**DESCRIPTION OF THE TASK**
Each line below should be written out again without any change.
▶
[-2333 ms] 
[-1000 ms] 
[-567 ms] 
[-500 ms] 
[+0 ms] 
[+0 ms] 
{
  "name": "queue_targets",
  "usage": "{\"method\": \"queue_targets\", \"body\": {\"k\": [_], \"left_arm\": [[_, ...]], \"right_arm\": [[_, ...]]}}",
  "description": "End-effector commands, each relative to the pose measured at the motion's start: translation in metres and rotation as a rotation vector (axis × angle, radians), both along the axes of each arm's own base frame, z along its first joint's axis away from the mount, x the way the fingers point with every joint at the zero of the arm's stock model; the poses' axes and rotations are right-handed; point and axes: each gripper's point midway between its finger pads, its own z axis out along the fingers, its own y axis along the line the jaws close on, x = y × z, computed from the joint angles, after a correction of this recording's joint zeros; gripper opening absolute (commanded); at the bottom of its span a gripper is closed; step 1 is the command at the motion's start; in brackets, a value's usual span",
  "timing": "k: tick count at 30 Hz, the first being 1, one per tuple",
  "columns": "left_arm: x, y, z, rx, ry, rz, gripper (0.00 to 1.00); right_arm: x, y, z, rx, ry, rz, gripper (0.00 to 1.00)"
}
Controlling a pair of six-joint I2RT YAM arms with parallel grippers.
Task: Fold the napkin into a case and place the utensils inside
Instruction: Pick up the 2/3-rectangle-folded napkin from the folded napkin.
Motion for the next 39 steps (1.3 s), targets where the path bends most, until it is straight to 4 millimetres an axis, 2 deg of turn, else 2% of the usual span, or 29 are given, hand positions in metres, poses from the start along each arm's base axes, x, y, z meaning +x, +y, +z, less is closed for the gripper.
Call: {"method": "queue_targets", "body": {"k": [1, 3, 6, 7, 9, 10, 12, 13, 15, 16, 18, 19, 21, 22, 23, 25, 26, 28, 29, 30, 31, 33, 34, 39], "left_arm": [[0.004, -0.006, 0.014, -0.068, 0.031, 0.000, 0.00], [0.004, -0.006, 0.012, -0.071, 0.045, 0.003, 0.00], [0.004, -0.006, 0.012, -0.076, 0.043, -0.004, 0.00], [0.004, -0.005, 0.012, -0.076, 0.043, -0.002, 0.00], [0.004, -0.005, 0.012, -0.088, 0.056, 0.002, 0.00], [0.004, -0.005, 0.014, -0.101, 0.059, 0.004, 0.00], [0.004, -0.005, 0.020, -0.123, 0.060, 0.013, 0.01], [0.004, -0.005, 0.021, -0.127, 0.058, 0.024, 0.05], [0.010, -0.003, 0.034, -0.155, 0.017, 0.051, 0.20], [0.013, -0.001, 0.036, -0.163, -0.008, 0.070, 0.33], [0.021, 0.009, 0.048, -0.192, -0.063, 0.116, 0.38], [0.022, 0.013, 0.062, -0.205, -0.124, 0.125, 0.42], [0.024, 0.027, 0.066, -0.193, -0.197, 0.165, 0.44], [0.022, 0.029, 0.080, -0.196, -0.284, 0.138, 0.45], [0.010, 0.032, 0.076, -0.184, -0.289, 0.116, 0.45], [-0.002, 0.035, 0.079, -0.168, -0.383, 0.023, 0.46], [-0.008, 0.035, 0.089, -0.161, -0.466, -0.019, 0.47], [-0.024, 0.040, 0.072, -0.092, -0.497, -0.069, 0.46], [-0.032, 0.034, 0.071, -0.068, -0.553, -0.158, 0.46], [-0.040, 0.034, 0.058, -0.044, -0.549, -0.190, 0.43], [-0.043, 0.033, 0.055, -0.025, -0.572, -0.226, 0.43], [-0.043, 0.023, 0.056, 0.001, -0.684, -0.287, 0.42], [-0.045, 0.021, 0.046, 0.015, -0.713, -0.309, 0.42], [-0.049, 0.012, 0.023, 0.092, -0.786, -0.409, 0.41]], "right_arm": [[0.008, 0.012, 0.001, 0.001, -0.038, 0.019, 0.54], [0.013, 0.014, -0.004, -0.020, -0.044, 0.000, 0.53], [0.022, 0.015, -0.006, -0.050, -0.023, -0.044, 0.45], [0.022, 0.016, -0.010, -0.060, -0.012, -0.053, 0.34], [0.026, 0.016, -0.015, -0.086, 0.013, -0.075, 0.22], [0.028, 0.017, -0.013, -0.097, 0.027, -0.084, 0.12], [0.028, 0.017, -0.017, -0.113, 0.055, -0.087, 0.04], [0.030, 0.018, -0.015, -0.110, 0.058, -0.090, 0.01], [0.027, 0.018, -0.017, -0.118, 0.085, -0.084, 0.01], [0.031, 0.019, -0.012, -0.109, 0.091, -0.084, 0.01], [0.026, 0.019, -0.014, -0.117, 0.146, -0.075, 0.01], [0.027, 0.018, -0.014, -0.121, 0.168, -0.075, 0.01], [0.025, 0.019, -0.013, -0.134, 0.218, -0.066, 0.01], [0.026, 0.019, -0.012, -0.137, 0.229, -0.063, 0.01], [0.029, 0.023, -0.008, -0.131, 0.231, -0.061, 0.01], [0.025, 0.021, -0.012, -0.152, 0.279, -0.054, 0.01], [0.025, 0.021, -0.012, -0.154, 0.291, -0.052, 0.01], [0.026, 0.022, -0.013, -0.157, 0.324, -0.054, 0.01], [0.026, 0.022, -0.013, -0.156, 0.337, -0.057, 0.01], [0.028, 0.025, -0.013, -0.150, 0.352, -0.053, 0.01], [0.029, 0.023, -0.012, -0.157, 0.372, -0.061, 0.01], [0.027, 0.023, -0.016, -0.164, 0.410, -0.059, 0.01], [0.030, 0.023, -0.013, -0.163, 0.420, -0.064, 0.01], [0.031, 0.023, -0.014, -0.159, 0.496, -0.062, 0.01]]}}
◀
**EXERCISE SOLUTION**
[-2333 ms] 
[-1000 ms] 
[-567 ms] 
[-500 ms] 
[+0 ms] 
[+0 ms] 
{
  "name": "queue_targets",
  "usage": "{\"method\": \"queue_targets\", \"body\": {\"k\": [_], \"left_arm\": [[_, ...]], \"right_arm\": [[_, ...]]}}",
  "description": "End-effector commands, each relative to the pose measured at the motion's start: translation in metres and rotation as a rotation vector (axis × angle, radians), both along the axes of each arm's own base frame, z along its first joint's axis away from the mount, x the way the fingers point with every joint at the zero of the arm's stock model; the poses' axes and rotations are right-handed; point and axes: each gripper's point midway between its finger pads, its own z axis out along the fingers, its own y axis along the line the jaws close on, x = y × z, computed from the joint angles, after a correction of this recording's joint zeros; gripper opening absolute (commanded); at the bottom of its span a gripper is closed; step 1 is the command at the motion's start; in brackets, a value's usual span",
  "timing": "k: tick count at 30 Hz, the first being 1, one per tuple",
  "columns": "left_arm: x, y, z, rx, ry, rz, gripper (0.00 to 1.00); right_arm: x, y, z, rx, ry, rz, gripper (0.00 to 1.00)"
}
Controlling a pair of six-joint I2RT YAM arms with parallel grippers.
Task: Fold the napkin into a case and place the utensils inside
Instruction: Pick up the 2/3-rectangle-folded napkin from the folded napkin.
Motion for the next 39 steps (1.3 s), targets where the path bends most, until it is straight to 4 millimetres an axis, 2 deg of turn, else 2% of the usual span, or 29 are given, hand positions in metres, poses from the start along each arm's base axes, x, y, z meaning +x, +y, +z, less is closed for the gripper.
Call: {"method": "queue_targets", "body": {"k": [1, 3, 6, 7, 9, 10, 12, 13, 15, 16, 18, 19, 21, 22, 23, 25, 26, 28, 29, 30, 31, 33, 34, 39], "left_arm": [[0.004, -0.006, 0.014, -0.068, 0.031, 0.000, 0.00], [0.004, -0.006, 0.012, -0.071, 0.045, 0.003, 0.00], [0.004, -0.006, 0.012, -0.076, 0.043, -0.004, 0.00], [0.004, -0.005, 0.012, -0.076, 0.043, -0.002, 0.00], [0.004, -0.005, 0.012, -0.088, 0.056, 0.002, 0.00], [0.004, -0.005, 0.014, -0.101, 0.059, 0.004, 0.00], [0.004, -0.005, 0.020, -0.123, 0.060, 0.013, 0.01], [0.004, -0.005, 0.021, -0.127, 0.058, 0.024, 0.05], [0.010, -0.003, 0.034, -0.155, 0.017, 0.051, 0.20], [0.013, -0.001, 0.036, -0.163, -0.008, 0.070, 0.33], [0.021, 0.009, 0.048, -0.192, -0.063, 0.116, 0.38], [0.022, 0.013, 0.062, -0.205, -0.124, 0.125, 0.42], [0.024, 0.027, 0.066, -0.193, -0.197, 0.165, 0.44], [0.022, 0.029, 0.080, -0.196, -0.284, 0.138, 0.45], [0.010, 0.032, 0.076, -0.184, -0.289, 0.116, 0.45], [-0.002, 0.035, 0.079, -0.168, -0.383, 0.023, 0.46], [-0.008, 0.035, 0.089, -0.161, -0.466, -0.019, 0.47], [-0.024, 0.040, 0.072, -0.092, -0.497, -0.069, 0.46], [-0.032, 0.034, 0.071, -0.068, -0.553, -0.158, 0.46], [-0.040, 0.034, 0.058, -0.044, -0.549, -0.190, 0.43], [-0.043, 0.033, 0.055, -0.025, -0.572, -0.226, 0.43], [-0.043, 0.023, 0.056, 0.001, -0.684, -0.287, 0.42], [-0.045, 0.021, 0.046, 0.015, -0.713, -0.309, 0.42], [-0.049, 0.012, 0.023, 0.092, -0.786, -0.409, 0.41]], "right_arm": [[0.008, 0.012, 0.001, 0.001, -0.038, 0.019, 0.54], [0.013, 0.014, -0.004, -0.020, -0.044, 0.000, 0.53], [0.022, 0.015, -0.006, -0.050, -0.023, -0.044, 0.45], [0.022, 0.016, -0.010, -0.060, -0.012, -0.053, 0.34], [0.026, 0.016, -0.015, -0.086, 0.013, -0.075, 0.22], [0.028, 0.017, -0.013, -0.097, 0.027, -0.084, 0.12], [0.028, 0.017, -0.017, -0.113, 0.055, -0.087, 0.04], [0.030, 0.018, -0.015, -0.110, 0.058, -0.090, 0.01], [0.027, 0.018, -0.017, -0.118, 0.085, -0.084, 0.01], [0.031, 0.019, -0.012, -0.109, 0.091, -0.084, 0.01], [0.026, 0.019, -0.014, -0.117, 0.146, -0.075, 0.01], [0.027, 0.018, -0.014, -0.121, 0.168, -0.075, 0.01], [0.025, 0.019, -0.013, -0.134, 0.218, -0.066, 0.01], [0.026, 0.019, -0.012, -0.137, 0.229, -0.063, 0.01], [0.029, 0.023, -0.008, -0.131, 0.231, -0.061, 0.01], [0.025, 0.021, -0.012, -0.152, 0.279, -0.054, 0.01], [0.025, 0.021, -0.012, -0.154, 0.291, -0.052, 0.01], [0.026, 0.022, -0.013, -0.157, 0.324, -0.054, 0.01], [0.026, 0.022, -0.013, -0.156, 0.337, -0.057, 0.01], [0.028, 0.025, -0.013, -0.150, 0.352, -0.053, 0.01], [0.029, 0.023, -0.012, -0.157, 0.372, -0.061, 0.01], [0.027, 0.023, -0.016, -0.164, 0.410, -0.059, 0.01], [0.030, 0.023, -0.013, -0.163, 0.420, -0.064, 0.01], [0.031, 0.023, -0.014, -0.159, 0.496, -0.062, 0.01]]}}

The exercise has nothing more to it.